In the data that follows, find the line with "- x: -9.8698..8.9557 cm"; transcribe it, every later line up to the one with "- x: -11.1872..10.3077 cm", and that line as well, exactly and with no others.
(Beginning of INFORMATION)
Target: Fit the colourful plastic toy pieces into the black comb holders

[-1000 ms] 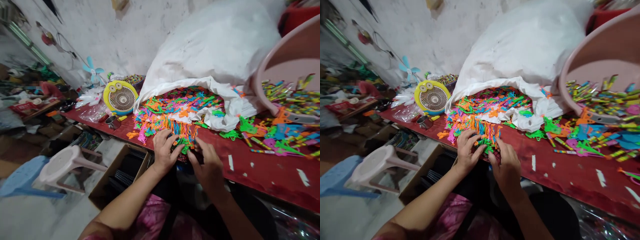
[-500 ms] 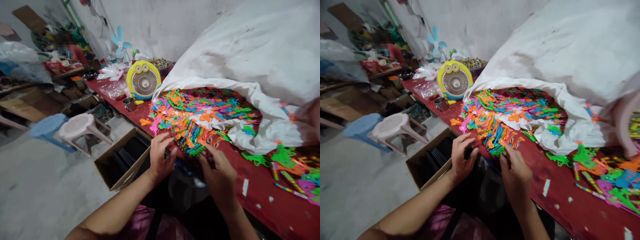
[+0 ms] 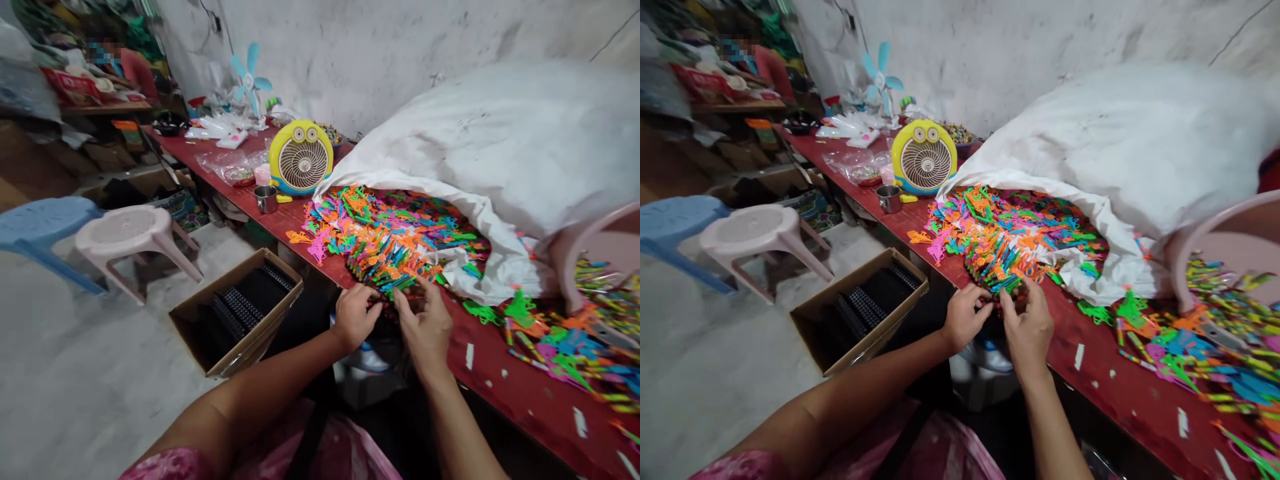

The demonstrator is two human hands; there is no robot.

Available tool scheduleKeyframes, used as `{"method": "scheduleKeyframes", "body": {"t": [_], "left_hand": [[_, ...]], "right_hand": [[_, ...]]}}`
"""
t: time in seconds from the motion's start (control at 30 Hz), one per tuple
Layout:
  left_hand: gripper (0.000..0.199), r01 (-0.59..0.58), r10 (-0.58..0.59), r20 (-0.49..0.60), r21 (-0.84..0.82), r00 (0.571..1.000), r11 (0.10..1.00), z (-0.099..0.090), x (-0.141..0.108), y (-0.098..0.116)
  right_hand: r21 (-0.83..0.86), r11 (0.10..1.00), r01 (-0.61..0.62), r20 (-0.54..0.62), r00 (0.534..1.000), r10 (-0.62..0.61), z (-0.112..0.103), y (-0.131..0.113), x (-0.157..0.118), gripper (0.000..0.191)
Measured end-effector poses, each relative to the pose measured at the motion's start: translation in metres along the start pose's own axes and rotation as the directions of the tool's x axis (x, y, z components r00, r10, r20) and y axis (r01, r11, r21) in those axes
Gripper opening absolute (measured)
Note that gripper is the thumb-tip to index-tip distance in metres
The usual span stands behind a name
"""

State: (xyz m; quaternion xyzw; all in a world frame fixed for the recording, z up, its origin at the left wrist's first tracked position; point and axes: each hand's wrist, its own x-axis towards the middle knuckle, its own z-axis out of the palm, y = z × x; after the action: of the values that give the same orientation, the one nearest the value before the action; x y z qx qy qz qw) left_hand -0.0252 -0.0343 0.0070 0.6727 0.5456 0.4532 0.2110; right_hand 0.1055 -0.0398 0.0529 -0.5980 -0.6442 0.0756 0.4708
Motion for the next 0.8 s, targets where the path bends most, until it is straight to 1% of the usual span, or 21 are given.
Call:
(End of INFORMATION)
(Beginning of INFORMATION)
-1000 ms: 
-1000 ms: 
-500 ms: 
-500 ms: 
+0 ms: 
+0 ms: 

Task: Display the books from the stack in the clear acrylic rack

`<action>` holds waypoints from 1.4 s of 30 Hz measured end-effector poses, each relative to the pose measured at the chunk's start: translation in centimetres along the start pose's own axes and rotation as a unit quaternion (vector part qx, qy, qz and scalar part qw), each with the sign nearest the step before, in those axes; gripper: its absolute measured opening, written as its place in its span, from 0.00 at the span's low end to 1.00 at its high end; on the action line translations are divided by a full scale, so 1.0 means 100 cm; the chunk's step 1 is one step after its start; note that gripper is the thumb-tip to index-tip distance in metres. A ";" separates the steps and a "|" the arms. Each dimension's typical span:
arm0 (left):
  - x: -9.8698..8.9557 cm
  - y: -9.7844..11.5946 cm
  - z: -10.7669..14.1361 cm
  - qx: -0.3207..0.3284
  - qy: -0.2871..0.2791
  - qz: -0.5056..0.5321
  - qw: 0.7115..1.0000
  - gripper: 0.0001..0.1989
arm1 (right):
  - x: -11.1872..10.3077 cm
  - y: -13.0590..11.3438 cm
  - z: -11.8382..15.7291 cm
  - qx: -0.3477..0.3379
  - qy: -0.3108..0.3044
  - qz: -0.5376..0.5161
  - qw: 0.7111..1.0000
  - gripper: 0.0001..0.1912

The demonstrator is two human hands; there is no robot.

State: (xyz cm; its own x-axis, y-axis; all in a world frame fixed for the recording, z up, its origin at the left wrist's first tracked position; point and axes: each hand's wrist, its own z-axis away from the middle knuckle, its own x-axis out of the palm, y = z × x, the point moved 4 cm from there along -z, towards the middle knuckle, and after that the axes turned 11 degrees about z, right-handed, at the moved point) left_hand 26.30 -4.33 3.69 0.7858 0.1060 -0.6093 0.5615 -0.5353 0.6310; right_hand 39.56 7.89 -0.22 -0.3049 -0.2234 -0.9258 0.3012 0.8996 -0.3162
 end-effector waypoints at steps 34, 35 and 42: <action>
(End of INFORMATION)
> **TASK SOLUTION**:
  - x: -9.8698..8.9557 cm
  - y: -9.7844..11.5946 cm
  - z: -10.7669..14.1361 cm
  - qx: -0.3207..0.3284
  - qy: -0.2871..0.2791
  - qz: -0.5056..0.5321
  - qw: 0.7115..1.0000
  - gripper: 0.0001..0.1989
arm1 (right):
  - x: -11.1872..10.3077 cm

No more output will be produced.